§ PROBLEM TO SOLVE
Transcribe the data exactly. Leave nothing out.

§ DATA BELOW

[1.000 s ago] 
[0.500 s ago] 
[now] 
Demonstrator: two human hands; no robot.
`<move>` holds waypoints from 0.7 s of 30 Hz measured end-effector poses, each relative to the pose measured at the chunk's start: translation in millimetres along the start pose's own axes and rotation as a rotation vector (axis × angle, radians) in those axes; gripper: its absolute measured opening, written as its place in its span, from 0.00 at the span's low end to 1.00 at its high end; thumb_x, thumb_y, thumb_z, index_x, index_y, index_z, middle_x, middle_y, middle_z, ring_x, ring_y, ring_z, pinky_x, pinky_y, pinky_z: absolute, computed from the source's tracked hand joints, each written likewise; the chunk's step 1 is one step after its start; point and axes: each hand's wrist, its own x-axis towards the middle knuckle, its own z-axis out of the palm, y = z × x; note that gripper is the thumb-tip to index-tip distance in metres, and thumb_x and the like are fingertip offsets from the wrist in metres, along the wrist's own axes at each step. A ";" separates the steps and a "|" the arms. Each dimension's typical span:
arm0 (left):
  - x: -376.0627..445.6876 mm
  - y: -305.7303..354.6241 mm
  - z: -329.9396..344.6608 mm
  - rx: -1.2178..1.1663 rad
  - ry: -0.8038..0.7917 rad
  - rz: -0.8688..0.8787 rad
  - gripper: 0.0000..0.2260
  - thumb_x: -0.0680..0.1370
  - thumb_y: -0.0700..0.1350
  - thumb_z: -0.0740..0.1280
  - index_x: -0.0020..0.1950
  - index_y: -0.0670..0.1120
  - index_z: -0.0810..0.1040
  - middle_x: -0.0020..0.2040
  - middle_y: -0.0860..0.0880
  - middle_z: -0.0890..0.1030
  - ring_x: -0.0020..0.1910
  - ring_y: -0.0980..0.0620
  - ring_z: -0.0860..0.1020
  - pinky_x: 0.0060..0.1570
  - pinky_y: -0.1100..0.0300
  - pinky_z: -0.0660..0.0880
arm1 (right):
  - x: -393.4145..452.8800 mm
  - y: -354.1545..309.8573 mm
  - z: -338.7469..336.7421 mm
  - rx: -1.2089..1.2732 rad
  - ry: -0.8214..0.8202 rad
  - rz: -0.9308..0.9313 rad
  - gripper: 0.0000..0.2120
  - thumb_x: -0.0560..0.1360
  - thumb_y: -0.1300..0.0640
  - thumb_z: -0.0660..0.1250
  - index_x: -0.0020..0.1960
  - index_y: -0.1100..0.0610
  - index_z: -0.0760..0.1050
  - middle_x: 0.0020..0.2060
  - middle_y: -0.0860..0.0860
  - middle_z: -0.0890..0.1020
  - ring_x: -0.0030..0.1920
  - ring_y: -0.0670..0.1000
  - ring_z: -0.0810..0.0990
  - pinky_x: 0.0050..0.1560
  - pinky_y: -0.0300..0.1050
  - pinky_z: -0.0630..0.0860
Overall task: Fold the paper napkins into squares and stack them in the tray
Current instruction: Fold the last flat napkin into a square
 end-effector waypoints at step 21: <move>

§ RESULT
[1.000 s ago] 
[0.500 s ago] 
[now] 
Demonstrator: two human hands; no robot.
`<move>` holds waypoints from 0.7 s of 30 Hz measured end-effector poses, each relative to the pose measured at the chunk's start: translation in millimetres along the start pose's own axes and rotation as a rotation vector (axis × angle, radians) in those axes; gripper: its absolute measured opening, written as its place in its span, from 0.00 at the span's low end to 1.00 at its high end; thumb_x, thumb_y, thumb_z, index_x, index_y, index_z, middle_x, middle_y, middle_z, ring_x, ring_y, ring_z, pinky_x, pinky_y, pinky_z: absolute, computed from the source's tracked hand joints, each written likewise; the chunk's step 1 is one step after its start; point and axes: each hand's wrist, its own x-axis towards the middle knuckle, its own z-axis out of the palm, y = z × x; note that gripper is the thumb-tip to index-tip distance in metres, and thumb_x and the like are fingertip offsets from the wrist in metres, along the wrist's own axes at each step. A ";" separates the steps and a "|" the arms. Each dimension's typical span:
arm0 (left):
  - x: -376.0627..445.6876 mm
  - y: -305.7303..354.6241 mm
  - z: -329.9396..344.6608 mm
  - rx: -1.2178..1.1663 rad
  - ry: -0.8038..0.7917 rad
  - rz: -0.8688..0.8787 rad
  - gripper: 0.0000..0.2260
  - thumb_x: -0.0680..0.1370
  - thumb_y: -0.0700..0.1350
  - thumb_z: -0.0740..0.1280
  - index_x: -0.0020..0.1950
  - index_y: -0.0670..0.1120
  - index_z: -0.0810..0.1040
  - middle_x: -0.0020..0.2040
  - middle_y: -0.0860..0.0880
  - middle_z: -0.0890..0.1030
  - ring_x: -0.0020..0.1910
  - ring_y: -0.0980..0.0620
  - ring_z: -0.0860..0.1020
  - pinky_x: 0.0060..0.1570
  - pinky_y: -0.1100..0.0300
  - pinky_z: -0.0660..0.0880
arm1 (right):
  - x: -393.4145..452.8800 mm
  - y: -354.1545..309.8573 mm
  - z: -338.7469..336.7421 mm
  - rx: -1.2089..1.2732 rad
  - ry: -0.8214..0.8202 rad
  - rz: -0.9308..0.9313 rad
  - gripper: 0.0000..0.2120
  - thumb_x: -0.0560..0.1360
  - thumb_y: -0.1300..0.0640
  - thumb_z: -0.0660..0.1250
  - index_x: -0.0020..0.1960
  - index_y: -0.1100..0.0610
  - index_z: -0.0760..0.1050
  - middle_x: 0.0020..0.2060
  - middle_y: -0.0860..0.0860
  - middle_z: -0.0890..0.1020
  - ring_x: -0.0030..0.1920
  - ring_y: -0.0670..0.1000
  - ring_z: -0.0810..0.0990
  - pinky_x: 0.0050..0.1560
  - pinky_y: -0.0300..0.1050
  - pinky_z: -0.0630..0.0860
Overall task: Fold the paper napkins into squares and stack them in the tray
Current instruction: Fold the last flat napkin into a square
 end-effector waypoints at step 21: <move>

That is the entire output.